Tsuruta (鶴田町, Tsuruta-machi) is a town located in Aomori Prefecture, Japan. As of 31 January 2023, the town had an estimated population of 11,968 in 5355 households, and a population density of 260 persons per km^{2}. The total area of the town is 46.4 km2. The name "Tsuruta" is a combination of the character for crane (鶴) with that for rice field (田).

==Geography==
Tsuruta is located at the base of Tsugaru Peninsula in Kitatsugaru District of Aomori Prefecture. The Iwaki River flows through the town. Tsuruta Town Office, approximately in the center of town, is 25 kilometers from the Sea of Japan and about 45 kilometers from Aomori City, the capital of Aomori Prefecture.

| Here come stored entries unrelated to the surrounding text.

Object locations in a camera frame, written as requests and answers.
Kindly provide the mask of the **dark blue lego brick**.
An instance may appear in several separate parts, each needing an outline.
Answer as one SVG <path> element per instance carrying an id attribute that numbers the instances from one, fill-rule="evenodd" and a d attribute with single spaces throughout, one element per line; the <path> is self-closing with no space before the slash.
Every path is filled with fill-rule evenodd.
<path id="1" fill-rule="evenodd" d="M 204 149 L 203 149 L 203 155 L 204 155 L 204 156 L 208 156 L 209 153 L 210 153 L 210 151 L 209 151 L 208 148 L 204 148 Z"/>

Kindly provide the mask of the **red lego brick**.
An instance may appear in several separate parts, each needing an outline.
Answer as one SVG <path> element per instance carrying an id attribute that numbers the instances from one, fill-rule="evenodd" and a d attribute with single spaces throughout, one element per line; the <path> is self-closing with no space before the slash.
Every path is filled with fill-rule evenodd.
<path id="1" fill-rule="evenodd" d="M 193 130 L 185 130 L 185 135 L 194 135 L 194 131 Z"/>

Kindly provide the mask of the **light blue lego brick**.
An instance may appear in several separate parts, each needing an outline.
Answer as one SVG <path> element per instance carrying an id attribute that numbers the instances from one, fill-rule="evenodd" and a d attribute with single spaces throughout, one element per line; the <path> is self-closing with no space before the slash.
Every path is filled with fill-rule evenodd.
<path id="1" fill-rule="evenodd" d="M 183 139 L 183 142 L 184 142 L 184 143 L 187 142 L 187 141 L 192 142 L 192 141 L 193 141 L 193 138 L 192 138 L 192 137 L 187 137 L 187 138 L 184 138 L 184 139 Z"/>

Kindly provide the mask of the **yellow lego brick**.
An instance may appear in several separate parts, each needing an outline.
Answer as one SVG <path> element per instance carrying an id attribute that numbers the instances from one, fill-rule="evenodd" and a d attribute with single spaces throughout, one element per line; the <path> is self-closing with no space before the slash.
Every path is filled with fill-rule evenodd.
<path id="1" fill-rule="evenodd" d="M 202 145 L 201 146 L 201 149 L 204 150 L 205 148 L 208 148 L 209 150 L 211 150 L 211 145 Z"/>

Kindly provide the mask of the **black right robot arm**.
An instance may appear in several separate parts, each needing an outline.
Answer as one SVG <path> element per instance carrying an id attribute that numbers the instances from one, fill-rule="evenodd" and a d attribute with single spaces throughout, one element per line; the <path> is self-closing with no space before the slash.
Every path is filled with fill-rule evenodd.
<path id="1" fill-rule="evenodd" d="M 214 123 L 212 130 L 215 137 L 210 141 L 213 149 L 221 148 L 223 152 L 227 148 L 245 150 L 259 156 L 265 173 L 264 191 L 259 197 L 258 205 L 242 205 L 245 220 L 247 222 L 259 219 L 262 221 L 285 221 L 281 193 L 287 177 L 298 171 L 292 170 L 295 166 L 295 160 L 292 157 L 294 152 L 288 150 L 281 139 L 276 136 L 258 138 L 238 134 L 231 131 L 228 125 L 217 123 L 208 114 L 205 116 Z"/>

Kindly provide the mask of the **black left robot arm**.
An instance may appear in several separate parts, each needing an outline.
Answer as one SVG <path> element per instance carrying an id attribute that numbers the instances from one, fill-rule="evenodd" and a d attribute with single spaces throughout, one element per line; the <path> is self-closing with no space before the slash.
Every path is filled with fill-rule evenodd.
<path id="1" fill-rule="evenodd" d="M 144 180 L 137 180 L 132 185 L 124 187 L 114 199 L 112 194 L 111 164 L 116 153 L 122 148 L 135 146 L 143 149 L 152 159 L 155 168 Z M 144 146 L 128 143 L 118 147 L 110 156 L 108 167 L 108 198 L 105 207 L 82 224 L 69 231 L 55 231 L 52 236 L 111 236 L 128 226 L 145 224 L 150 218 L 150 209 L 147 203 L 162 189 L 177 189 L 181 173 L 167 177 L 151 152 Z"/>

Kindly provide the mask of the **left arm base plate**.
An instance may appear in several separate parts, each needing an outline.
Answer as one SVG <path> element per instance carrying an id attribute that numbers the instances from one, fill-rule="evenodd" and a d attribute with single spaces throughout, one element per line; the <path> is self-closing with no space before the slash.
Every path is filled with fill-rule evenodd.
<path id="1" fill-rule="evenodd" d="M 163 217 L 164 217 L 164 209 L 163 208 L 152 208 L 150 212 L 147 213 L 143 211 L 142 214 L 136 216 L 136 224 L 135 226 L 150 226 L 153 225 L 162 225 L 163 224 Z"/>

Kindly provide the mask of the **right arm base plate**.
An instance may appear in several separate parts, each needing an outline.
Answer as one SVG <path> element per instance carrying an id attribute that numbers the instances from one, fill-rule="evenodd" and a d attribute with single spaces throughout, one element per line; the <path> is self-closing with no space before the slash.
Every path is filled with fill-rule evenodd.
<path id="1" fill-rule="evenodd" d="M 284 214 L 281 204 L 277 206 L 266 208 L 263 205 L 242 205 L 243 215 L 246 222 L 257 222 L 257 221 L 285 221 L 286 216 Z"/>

===Neighbouring municipalities===
Aomori Prefecture
- Goshogawara
- Hirosaki
- Itayanagi
- Tsugaru

===Climate===
Tsuruta has a cold humid continental climate (Köppen Dfb) characterized by warm short summers and long cold winters with heavy snowfall. The average annual temperature in Tsuruta is 10.6 °C. The average annual rainfall is 1296 mm with September as the wettest month. The temperatures are highest on average in August, at around 23.9 °C, and lowest in January, at around -1.6 °C.

==Demographics==
Per Japanese census data, the population of Tsuruta has declined over the past 60 years.

==History==
The area around Tsuruta was controlled by the Tsugaru clan of Hirosaki Domain during the Edo period. After the Meiji Restoration, it was formed into a village on April 1, 1889 with the establishment of the modern municipalities system. It was elevated to town status on October 1, 1941. On March 1, 1955, it annexed the neighboring villages of Umezawa, Rokugo, and Mizumoto, and on November 1, 1958 it also annexed a portion of Itayanagi.

==Government==
Tsuruta has a mayor-council form of government with a directly elected mayor and a unicameral town legislature of 12 members. Kitatsugaru District, less the town of Nakadomari, contributes one member to the Aomori Prefectural Assembly. In terms of national politics, the town is part of Aomori 3rd district of the lower house of the Diet of Japan.

==Economy==
The economy of Tsuruta is heavily dependent on horticulture, especially for apples. Cold-hardy varieties of rice and many varieties of apples are grown in the town. Farmers in the area have developed a strain of apples that does not oxidize (turn brown) when cut.

==Education==
Tsuruta has one public elementary school and one public junior high school operated by the town government, and one private high school, which opened in 2023 on the campus of the old public high school.

Tsuruta's school system is part of a new government pilot program in Japan. Schools participating in the program pick an area of focus and develop specialized curricula that expose young kids to the specialty at an early age. Tsuruta's school system focuses on teaching English starting in preschool. To implement this program in elementary schools, Tsuruta employs CIRs, one from the JET Programme and one from Hood River, Oregon. In addition, ALTs are also employed at both the middle school and the high school. The Tsuruta-Hood River sister city relationship is among the most active in Japan, with groups of students and/or adults making a pilgrimage between the two towns several times a year.

==Transportation==
===Railway===
 East Japan Railway Company (JR East) - Gonō Line
- -

==Sister cities==
- Hood River, Oregon, United States of America, since 1977

==Local attractions==
- Tsurunomai Bridge: Tsuruta is famous for its wooden footbridge, which is 300 meters in length. It is said that anyone who walks across the bridge will have a long life. The bridge passes over Tsugaru Fujimi Lake in Fujimiko Park, where the town hosts a cherry blossom festival that falls sometime around Japan's Golden Week, May 3–5.
- The town is also host to a summer festival, Tsuruta Matsuri, when floats (nebuta ねぶた) parade through the central streets. This is a time when Tsuruta's townfolk take to the streets to make what is claimed to be Japan's longest sushi roll.
- The town's central park, Fujimi Lake Park (富士見湖パーク), has views of the nearby volcano, Mount Iwaki, and has a stage where various events take place in the summer months. The lake, whose name means "Fuji view", is so called because Mount Iwaki has been called Mount Fuji of Tsugaru. The park also houses a number of red-crowned cranes.